So often when we talk about the foreclosure crisis, we're talking about places like this, or homes like this. We picture zombie subdivisions that were hastily built at the peak of the housing bubble, or single-family homes where the front lawn has long grown over with weeds.
But this is not necessarily what the foreclosure crisis has looked like in cities.
Take Chicago, a city of spacious but small-scale brick apartment buildings that date to the 1920s and earlier. There, the foreclosure crisis was particularly hard on two-to-four unit buildings that dominate many older neighborhoods ringing the downtown. Such buildings account for 26 percent of the total housing stock in the city, and about half of its multi-family rental units, according to an analysis by the Institute for Housing Studies at DePaul University. In some neighborhoods the two-to-four unit apartment makes up around 70 percent of housing units.
To grasp how the foreclosure crisis filtered through the city's unique housing stock -- the three-flat is to Chicago as the tripple-decker is to Boston or the Victorian to San Francisco -- the institute mapped every property in the city using county assessor data:
In the legend, two-to-four unit and larger multi-family properties not identified as condos are all rental properties (the single-family homes are a mix of the two). As we can see in a neighborhood southwest of the Loop like South Lawndale, the housing is overwhelmingly two-to-four-unit rentals (in light blue, composing 71 percent of housing units). Single-family homes make up just 15 percent of the housing there:
Since 2005, more than one in five parcels in that neighborhood has been in some stage of foreclosure. In West Garfield Park nearby (where less than 9 percent of housing is single-family), two in five properties have had foreclosure filing activity.
Buildings like the small apartments so prevalent there made for different kinds of victims during the housing crisis, and they present different challenges for recovering from it. These apartments have historically offered an entry point to accumulating wealth for small-scale real estate investors, often families living on the ground floor with rental units above. Those same families, though, may have been ill-prepared to weather vacancies during the economic downturn, or they may have lacked the property management expertise of owners of much larger buildings.
That made them more susceptible to foreclosure -- especially given that these apartments are concentrated on the south- and west-side neighborhoods of the city that were already highly distressed. Investors who've wanted to rehab these foreclosed properties, meanwhile, have had a particularly hard time finding credit to do so.
For their tenants, these buildings have historically formed a key part of the city's affordable rental stock. That means that as small apartments have gone through foreclosure -- and as new investors have struggled to acquire them -- rental stock has gone with them.
"We want to see these two-to-four unit buildings be preserved because it’s a unique part of city’s housing stock, and it’s not really a cost-effective type of property to rebuild," says Geoff Smith, the executive director of the Institute for Housing Studies.

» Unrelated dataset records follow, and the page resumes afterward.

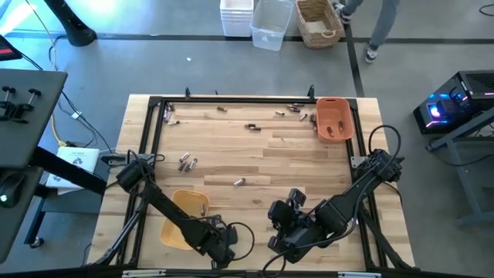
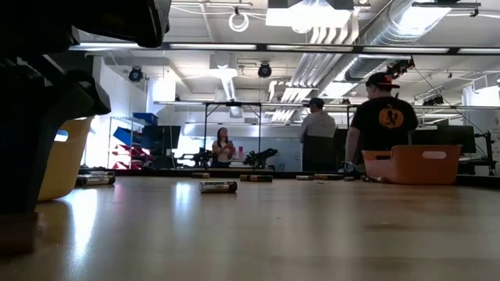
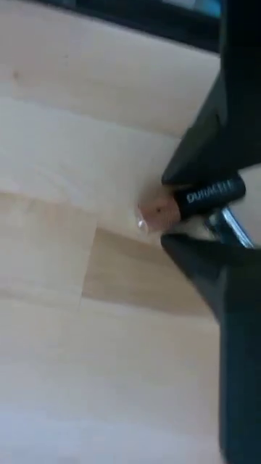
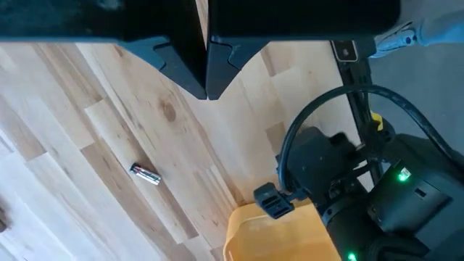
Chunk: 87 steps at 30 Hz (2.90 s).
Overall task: Sort batteries
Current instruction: Put the black battery into the orange bin
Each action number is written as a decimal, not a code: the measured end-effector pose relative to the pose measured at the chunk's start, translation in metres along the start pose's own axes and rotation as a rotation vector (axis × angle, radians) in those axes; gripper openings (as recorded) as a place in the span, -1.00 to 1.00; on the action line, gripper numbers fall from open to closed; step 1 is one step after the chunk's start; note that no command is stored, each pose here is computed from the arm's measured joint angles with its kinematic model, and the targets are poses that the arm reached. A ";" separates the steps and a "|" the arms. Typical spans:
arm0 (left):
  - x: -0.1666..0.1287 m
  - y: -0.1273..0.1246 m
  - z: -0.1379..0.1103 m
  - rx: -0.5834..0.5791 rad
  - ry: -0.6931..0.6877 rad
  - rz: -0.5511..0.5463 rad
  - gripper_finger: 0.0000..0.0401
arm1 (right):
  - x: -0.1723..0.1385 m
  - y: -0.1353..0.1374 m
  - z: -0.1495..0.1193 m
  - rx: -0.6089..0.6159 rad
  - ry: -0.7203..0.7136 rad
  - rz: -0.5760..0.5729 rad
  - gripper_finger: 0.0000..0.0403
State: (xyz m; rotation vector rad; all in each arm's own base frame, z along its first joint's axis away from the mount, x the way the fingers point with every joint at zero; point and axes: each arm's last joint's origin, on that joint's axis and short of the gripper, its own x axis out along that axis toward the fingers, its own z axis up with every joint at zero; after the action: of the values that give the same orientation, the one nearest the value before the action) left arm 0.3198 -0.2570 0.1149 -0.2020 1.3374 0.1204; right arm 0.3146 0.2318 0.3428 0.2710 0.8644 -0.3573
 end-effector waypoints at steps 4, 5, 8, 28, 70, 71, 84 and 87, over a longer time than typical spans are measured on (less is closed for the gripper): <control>0.002 0.001 0.002 0.017 -0.005 -0.001 -0.85 | 0.000 -0.001 0.000 -0.002 0.002 -0.007 -1.00; 0.001 0.002 0.003 0.014 -0.007 -0.001 -0.85 | 0.000 -0.001 0.000 0.001 -0.001 -0.008 -1.00; -0.004 0.007 0.008 0.044 -0.015 -0.006 -0.85 | 0.000 -0.001 0.000 0.006 -0.010 -0.016 -1.00; -0.150 0.054 0.032 0.146 -0.328 -0.038 -0.85 | -0.027 -0.028 0.026 0.073 -0.168 -0.054 -1.00; -0.192 0.145 -0.105 0.277 -0.489 -0.134 -0.85 | 0.027 -0.093 0.120 0.201 -0.107 0.135 -1.00; -0.197 0.150 -0.099 0.277 -0.531 -0.143 -0.85 | 0.027 -0.095 0.120 0.195 -0.102 0.129 -1.00; -0.201 0.234 0.025 0.126 -0.895 -0.011 -0.85 | 0.036 -0.175 0.148 -0.134 0.009 0.031 -1.00; -0.195 0.262 0.051 0.050 -0.856 0.067 -0.85 | 0.031 -0.213 0.160 -0.173 0.016 0.033 -1.00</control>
State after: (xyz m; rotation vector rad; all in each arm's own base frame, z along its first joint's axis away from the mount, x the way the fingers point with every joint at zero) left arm 0.2711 0.0150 0.2959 -0.0462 0.4935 0.2018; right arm 0.3558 -0.0267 0.3993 0.1279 0.8996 -0.2483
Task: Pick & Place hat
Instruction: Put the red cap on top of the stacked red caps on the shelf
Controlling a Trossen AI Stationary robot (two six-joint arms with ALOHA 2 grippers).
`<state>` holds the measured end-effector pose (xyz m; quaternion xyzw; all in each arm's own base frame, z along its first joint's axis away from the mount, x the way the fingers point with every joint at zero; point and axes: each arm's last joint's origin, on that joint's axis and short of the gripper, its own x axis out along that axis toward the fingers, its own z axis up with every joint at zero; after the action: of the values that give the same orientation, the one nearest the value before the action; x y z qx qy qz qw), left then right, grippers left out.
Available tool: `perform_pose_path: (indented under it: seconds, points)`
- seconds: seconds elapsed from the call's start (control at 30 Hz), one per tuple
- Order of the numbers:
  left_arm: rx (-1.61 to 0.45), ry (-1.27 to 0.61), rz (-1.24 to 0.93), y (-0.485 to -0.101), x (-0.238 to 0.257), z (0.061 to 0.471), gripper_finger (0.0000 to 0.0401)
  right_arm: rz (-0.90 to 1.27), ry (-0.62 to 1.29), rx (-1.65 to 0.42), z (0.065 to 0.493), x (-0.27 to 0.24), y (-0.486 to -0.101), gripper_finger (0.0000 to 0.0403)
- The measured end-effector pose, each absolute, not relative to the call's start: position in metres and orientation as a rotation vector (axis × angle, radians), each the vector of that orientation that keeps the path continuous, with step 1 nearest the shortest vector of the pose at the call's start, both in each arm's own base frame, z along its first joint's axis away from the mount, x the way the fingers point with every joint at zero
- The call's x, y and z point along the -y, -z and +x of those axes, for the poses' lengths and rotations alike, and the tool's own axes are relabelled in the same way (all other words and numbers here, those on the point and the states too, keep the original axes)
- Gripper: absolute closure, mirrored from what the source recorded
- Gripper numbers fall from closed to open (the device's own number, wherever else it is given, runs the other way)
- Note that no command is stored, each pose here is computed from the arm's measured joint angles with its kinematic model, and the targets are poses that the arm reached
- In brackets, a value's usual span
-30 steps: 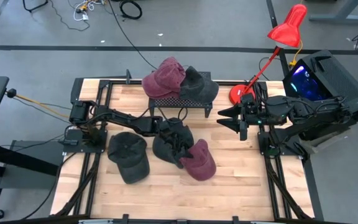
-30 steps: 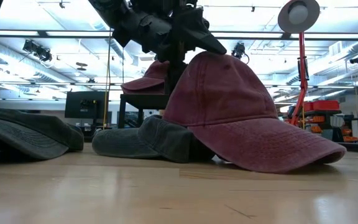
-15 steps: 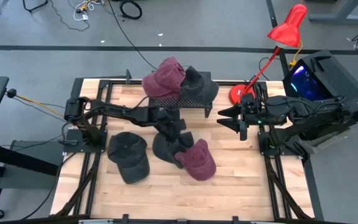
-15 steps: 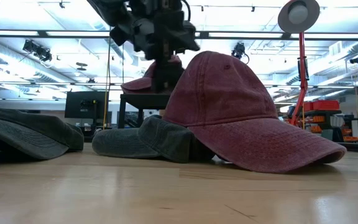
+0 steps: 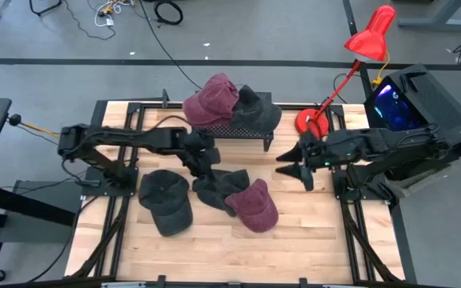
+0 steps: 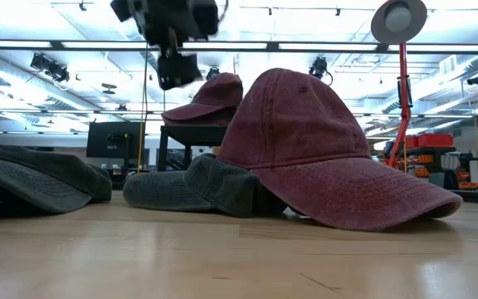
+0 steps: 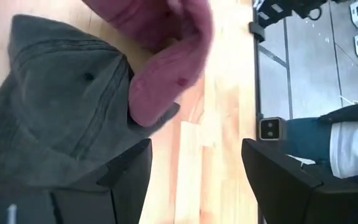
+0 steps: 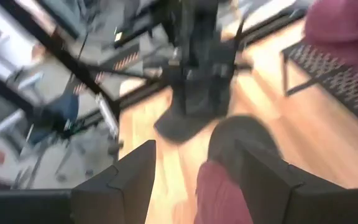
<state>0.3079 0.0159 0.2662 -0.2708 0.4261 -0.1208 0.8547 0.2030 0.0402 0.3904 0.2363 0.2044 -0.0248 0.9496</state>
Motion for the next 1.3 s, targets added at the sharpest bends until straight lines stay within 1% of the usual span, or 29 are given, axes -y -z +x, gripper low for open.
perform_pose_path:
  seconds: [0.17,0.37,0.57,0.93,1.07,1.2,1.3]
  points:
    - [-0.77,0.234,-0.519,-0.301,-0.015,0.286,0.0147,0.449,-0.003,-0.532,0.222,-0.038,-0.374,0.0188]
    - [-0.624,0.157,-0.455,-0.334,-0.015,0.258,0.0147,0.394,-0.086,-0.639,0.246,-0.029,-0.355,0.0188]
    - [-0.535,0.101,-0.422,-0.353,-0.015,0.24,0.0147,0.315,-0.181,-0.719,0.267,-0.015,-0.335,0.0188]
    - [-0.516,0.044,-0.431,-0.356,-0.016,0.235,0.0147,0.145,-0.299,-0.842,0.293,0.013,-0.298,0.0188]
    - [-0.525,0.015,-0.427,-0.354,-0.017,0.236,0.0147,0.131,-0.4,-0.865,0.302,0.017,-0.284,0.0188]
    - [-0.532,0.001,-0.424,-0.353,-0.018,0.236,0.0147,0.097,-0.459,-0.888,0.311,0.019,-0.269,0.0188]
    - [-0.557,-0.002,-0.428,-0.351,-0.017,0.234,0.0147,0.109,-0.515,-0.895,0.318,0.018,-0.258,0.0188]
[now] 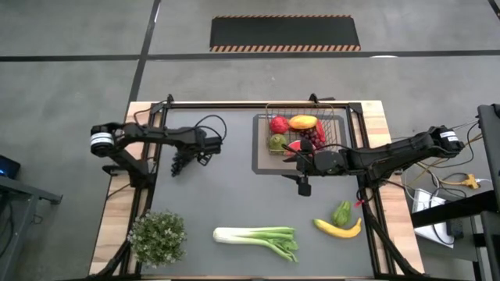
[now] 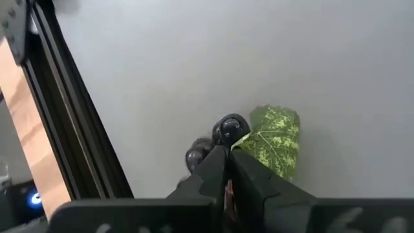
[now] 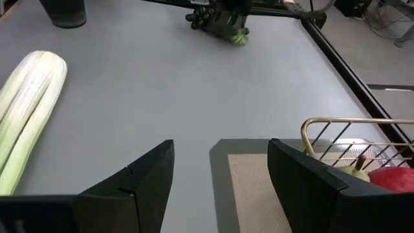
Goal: Build produce basket
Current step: Put the black grapes into the wire basket, then put the black grape into the wire basket
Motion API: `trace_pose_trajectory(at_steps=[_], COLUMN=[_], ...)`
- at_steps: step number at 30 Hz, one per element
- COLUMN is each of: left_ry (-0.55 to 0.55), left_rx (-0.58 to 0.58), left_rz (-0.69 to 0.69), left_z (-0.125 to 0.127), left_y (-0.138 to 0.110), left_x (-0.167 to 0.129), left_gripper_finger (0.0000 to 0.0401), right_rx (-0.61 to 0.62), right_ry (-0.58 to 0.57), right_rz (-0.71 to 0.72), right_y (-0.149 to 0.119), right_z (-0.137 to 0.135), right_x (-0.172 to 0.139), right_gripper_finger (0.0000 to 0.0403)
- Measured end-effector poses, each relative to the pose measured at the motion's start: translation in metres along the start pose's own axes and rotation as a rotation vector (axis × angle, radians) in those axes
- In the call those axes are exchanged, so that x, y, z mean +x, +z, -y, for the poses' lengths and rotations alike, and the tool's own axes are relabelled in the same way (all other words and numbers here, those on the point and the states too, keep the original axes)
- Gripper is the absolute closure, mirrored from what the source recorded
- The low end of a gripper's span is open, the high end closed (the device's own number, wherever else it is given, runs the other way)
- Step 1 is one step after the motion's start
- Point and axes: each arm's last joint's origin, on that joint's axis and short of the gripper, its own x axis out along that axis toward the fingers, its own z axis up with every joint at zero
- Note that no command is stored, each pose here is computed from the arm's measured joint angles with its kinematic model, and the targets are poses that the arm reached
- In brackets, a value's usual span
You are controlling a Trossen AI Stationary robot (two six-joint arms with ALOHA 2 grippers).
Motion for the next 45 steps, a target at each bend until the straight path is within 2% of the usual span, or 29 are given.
trace_pose_trajectory(at_steps=[7,19,26,33,38,41,45], left_ry=[-0.079,-0.439,-0.572,-0.625,-0.553,-0.501,-0.464], left_rx=[-0.023,-0.028,0.048,0.265,0.548,0.67,0.768], left_rz=[0.168,0.6,0.775,0.773,0.74,0.717,0.722], left_z=[-0.007,-0.013,-0.008,0.008,0.033,0.048,0.069], left_y=[-0.001,-0.005,-0.005,-0.006,-0.005,-0.003,0.0], left_x=[-0.032,-0.087,-0.111,-0.108,-0.089,-0.076,-0.061], left_gripper_finger=[0.04,0.04,0.04,0.0401,0.0396,0.0369,0.0308], right_rx=[0.016,0.061,0.067,0.022,0.017,0.021,0.027], right_ry=[-0.001,0.003,0.003,0.0,0.001,0.001,0.002], right_rz=[-0.01,0.071,0.136,0.13,0.107,0.111,0.115], right_y=[-0.005,-0.005,0.001,-0.002,-0.004,-0.004,-0.003], right_z=[0.0,0.0,0.0,-0.003,-0.004,-0.004,-0.003], right_x=[0.001,0.003,0.004,0.013,0.017,0.017,0.015], right_gripper_finger=[0.017,0.0169,0.0143,0.0142,0.0149,0.0149,0.0143])
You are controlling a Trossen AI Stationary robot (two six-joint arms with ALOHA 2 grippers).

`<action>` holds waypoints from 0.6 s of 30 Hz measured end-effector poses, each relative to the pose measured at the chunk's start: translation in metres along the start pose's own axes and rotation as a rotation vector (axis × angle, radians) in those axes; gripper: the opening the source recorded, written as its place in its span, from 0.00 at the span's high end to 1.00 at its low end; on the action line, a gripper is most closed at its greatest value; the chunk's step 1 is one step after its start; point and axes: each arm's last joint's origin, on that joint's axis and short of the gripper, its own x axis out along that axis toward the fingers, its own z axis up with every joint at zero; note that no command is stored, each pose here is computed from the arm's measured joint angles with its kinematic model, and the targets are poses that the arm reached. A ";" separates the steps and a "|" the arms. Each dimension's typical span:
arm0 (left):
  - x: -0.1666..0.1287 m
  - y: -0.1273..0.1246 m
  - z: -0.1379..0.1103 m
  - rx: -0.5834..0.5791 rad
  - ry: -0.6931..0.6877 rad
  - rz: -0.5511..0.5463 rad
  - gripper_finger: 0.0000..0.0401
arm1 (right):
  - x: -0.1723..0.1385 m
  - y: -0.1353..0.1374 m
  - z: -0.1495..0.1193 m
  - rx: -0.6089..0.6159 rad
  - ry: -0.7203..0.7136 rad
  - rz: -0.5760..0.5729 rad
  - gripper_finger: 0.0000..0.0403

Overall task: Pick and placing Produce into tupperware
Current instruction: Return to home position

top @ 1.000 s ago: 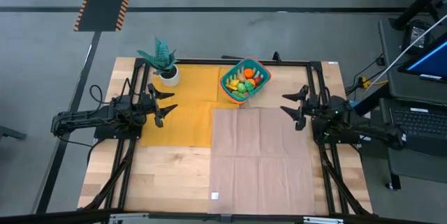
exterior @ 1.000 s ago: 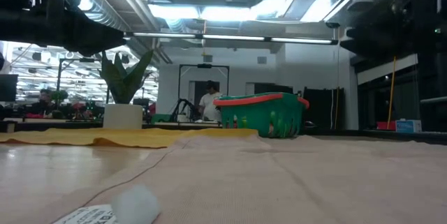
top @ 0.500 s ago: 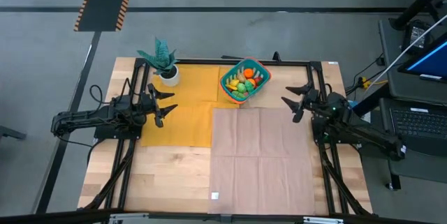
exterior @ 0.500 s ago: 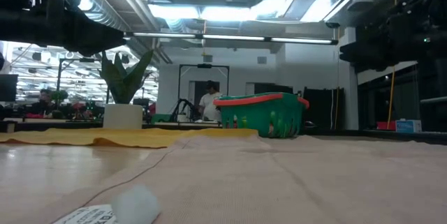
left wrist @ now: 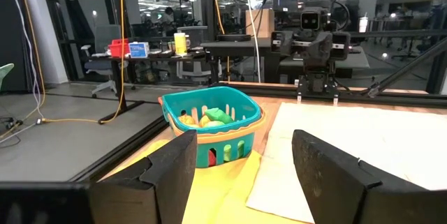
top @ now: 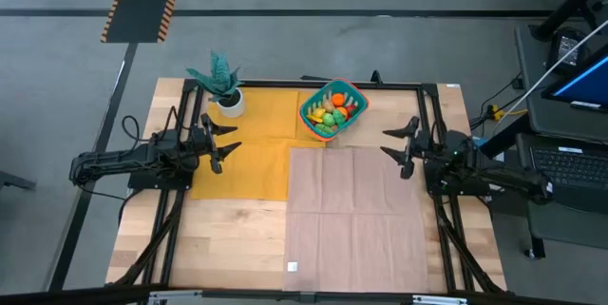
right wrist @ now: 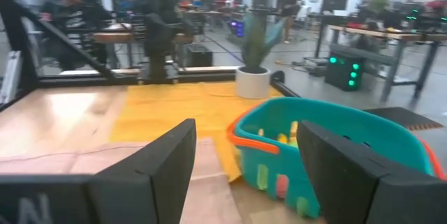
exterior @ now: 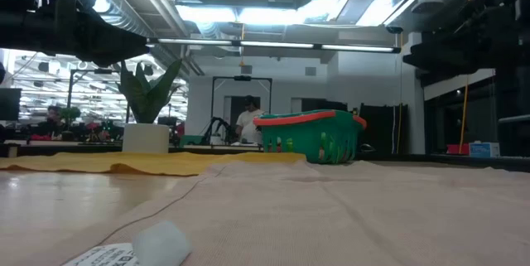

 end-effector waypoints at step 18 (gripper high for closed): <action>0.000 0.000 0.000 0.000 0.000 0.000 0.43 | 0.000 0.002 0.000 0.031 -0.001 0.019 0.38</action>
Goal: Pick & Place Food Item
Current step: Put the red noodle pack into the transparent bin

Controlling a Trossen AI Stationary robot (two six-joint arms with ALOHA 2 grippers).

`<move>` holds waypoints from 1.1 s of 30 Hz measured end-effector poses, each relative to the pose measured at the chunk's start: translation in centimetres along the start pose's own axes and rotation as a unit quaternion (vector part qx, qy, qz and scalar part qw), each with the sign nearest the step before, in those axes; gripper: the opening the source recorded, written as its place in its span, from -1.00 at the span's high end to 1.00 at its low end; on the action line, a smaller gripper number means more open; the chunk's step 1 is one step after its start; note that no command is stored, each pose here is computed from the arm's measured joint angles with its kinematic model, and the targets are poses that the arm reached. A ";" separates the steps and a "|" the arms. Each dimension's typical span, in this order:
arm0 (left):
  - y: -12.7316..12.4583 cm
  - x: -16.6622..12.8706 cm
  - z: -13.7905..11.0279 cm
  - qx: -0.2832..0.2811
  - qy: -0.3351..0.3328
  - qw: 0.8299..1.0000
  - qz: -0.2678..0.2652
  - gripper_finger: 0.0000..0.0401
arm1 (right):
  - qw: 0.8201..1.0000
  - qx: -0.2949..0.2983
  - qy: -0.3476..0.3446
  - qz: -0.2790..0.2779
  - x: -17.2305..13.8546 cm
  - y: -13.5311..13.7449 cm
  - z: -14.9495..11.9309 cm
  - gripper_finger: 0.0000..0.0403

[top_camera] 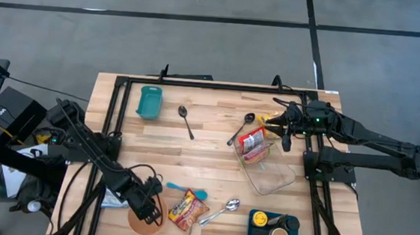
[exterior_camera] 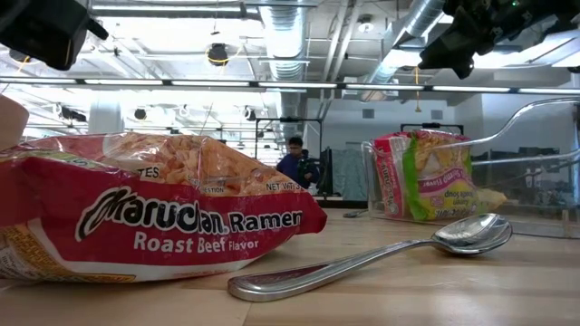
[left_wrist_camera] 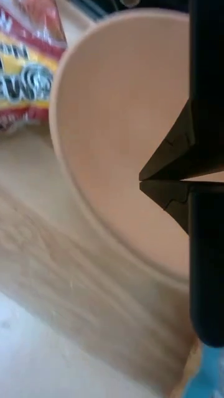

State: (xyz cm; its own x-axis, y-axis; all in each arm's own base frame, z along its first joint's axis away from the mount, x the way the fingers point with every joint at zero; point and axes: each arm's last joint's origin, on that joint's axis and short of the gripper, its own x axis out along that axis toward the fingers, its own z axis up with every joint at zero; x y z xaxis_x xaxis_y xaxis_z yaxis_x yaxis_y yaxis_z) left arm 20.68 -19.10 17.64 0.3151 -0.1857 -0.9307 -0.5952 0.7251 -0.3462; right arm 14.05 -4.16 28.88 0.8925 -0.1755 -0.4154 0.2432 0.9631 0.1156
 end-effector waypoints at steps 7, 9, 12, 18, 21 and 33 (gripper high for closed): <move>0.9 0.0 0.2 0.004 -0.032 0.998 0.049 1.00 | 1.000 0.000 0.000 0.000 0.0 0.0 0.0 0.47; 1.1 -0.1 0.3 0.005 -0.043 0.997 0.061 1.00 | 1.000 0.000 0.000 0.000 0.0 0.0 0.0 0.47; 1.3 -0.1 0.3 0.007 -0.056 0.996 0.070 1.00 | 1.000 0.000 0.000 0.000 0.0 0.0 0.0 0.47; 1.6 -0.1 0.8 0.009 -0.078 0.993 0.090 1.00 | 1.000 0.000 0.000 0.000 0.0 0.0 0.0 0.47; 1.9 -0.1 1.3 0.003 -0.085 0.991 0.102 1.00 | 1.000 0.000 0.000 0.000 0.0 0.0 0.0 0.47; 3.2 -0.3 3.4 -0.028 -0.104 0.982 0.152 1.00 | 1.000 0.000 0.000 0.000 0.0 0.0 0.0 0.47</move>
State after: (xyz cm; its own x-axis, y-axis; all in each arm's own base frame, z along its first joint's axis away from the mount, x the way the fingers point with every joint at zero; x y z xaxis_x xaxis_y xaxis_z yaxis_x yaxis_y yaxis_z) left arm 21.26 -14.48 17.18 0.2567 0.1784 -0.9499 -0.7237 0.6869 -0.0666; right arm 14.05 -4.16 28.88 0.8927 -0.1755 -0.4151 0.2431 0.9631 0.1156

Builders don't come along much any more -- in Chicago or elsewhere -- to construct modest-sized, sturdy brick apartment buildings like these. New rental construction is more cost-effective at larger scales. But it's also more costly for renters. That means in Chicago, or any number of other cities, preserving buildings like these through the recovery will be an important part of maintaining affordable market-rate housing in the long run.